» **TASK PROMPT**
I'd like the number of lines in the material below that include the word "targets", written with no other text.

» **DATA SHOWN**
━━━━━━━━━━━━━━━━━━━━━━━━━━━━━━

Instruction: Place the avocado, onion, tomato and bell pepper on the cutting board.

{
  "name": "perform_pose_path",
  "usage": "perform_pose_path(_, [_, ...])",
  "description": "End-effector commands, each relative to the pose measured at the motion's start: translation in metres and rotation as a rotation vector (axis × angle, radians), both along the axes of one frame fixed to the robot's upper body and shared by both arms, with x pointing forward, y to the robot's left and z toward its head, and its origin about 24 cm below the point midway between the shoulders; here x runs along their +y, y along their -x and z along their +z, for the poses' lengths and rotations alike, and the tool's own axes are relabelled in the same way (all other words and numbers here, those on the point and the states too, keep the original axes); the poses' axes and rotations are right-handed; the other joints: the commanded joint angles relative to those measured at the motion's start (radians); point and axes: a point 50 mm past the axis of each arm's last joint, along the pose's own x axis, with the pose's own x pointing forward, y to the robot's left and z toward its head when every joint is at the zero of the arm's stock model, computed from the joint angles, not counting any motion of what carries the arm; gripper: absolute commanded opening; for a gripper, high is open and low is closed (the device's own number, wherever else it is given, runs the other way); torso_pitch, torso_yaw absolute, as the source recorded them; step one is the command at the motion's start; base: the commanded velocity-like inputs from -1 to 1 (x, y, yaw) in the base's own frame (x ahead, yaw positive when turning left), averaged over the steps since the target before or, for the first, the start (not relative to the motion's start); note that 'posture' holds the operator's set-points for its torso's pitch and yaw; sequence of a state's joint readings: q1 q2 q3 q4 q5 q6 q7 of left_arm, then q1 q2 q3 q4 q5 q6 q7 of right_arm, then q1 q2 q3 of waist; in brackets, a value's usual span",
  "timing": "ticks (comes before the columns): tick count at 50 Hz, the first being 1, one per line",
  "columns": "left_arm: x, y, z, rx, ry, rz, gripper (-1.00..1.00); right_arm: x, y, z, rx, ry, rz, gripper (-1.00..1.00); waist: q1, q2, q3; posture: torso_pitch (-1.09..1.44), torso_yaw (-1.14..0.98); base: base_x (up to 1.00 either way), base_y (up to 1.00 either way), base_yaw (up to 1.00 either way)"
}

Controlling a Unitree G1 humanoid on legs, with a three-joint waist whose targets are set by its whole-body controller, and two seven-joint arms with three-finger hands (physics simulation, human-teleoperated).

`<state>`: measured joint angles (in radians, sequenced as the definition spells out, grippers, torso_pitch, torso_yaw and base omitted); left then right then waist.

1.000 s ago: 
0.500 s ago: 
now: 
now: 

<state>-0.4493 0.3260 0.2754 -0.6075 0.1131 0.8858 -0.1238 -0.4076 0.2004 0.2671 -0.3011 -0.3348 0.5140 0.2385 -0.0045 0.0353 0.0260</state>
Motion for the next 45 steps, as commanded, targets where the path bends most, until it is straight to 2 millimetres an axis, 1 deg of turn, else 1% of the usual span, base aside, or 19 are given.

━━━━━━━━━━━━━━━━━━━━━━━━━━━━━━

» **RESPONSE TO THE TASK**
2